I am trying to train the object classifier network using KITTI dataset. In the point cloud library, I found some code to create mesh and sample from it, which results increasing the number of points. However, the number of points is still not fixed. It just varies based on the structure of the object.

Omar-Tag commented 5 years ago

@scosar check my comment above .

U should create a script for preproccesing the dataset ,For more illustration: First of all in my approach i cropped the objects from the scene using the bounding boxes annotation that is provided by the dataset then:

1 - For objects with num of points less than my desired (which was 500 points ) ,i computed the distance matrix for the all points of object and then looped over each point in the matrix , searching for the the nearest point to it ( minmum distance ) then i compute an average point that lies at the mid distance between both points( original and its nearest) simply new point will be [(x1 + x2)/2 , (y1+y2)/2 ,( z1+z2)/2 ]

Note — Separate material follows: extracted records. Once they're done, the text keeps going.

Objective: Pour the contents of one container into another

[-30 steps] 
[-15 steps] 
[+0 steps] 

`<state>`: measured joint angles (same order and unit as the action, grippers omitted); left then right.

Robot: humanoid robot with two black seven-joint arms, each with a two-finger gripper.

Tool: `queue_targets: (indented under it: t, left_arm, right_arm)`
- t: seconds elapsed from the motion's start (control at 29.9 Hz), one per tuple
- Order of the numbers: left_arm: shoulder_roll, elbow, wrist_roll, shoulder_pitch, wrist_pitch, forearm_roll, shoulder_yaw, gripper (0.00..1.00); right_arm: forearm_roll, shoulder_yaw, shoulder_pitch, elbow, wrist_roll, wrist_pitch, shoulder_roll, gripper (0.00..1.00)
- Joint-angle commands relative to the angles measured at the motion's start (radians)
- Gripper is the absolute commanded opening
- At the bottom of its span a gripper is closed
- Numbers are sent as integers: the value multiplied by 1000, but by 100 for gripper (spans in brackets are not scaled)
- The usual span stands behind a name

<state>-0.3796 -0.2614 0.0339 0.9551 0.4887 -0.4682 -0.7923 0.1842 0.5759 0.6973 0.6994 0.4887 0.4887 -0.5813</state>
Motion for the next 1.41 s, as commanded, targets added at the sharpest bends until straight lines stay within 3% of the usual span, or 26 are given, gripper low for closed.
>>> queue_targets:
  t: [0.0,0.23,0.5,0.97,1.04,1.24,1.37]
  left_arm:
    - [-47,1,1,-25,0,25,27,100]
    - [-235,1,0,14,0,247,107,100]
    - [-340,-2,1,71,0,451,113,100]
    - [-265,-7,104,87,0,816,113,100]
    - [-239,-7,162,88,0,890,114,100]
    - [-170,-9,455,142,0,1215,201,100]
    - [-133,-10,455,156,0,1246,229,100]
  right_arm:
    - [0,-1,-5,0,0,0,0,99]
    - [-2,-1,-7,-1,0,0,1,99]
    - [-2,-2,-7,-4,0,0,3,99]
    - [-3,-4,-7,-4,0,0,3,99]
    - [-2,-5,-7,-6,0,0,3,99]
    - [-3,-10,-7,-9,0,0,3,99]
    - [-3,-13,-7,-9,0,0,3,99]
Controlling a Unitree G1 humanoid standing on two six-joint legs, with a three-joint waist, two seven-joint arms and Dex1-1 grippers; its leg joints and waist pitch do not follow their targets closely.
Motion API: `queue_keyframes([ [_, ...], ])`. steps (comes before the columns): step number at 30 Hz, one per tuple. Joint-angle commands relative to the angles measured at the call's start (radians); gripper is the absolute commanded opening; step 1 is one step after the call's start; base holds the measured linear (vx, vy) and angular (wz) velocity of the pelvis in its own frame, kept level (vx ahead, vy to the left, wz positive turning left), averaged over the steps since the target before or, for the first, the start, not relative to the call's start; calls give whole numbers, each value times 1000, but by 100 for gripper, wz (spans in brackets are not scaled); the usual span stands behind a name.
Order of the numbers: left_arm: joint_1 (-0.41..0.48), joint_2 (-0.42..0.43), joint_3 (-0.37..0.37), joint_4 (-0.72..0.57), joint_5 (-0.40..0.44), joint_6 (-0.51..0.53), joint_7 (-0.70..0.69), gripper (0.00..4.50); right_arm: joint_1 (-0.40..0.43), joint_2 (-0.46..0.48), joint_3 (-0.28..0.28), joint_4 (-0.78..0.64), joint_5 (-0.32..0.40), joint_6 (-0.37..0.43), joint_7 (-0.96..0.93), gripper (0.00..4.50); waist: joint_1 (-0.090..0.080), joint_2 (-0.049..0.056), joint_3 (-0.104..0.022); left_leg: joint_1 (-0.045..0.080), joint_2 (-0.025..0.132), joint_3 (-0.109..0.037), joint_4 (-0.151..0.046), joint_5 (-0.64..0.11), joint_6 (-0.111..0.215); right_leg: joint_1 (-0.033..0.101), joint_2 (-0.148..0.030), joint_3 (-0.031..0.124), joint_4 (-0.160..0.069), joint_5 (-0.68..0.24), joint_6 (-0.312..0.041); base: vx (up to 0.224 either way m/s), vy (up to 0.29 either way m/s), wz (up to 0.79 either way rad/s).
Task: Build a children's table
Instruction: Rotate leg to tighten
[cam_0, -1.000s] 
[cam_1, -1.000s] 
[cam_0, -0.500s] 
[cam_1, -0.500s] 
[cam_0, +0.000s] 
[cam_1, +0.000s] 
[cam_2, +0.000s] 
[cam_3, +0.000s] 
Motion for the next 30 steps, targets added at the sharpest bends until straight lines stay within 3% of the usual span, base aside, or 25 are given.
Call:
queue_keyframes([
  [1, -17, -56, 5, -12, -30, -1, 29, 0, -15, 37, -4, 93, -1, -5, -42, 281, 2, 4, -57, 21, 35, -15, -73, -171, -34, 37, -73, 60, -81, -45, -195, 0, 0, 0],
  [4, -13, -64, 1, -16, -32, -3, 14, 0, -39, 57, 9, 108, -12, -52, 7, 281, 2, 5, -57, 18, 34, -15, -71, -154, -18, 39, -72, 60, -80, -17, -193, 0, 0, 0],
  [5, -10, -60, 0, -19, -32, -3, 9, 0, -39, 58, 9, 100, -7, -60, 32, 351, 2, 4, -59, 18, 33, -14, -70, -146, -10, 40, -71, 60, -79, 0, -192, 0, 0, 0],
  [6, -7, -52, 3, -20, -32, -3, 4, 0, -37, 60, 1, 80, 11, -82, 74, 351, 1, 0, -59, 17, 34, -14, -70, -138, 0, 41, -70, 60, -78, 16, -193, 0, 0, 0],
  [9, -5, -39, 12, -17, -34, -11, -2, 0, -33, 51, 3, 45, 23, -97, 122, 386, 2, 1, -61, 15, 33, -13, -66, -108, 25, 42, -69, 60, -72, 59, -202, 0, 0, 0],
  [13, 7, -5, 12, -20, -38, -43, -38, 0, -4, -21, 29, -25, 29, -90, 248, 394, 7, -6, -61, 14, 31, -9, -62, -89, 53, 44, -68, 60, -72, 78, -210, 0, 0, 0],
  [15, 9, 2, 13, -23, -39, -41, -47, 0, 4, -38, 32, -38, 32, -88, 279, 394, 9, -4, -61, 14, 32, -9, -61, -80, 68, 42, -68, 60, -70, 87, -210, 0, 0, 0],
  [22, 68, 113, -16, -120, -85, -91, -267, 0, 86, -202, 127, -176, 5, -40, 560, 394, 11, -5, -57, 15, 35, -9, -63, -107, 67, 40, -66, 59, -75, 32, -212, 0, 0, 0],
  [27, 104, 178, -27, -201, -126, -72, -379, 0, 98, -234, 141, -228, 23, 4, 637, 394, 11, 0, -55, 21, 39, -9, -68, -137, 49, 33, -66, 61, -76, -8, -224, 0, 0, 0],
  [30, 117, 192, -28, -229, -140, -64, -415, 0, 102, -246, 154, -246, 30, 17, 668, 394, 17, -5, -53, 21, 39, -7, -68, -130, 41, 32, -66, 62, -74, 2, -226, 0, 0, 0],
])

2- for object with points greater than 500 , i looped over all the points and i remove 1 point every R points where R is the a ratio of num of points /desired num and keep doing this until i reach my desired number

ShiQiu0419 commented 5 years ago

I am not sure whether interpolation is a good way to do, maybe the linear relationship between the original points and the interpolated points would affect the performance.

One of the preproecessing is to extract a subsut pointcloud from the original one, that is to downsample the number of points to a suitable number. For example, you can use Farthest Point Sampling to extract a subset pointcloud with expected number of points. I guess that is how the author created ShapeNet Part Dataset HDF5 as the training set of Part Segmentation task in Pointnet, since original ShapeNet dataset has more than 17000 models with different numbers of points of each model, while the provided HDF5 dataset has only 16000 models with fixed 2048 points of each model. I suppose the models with less than 2048 points are removed.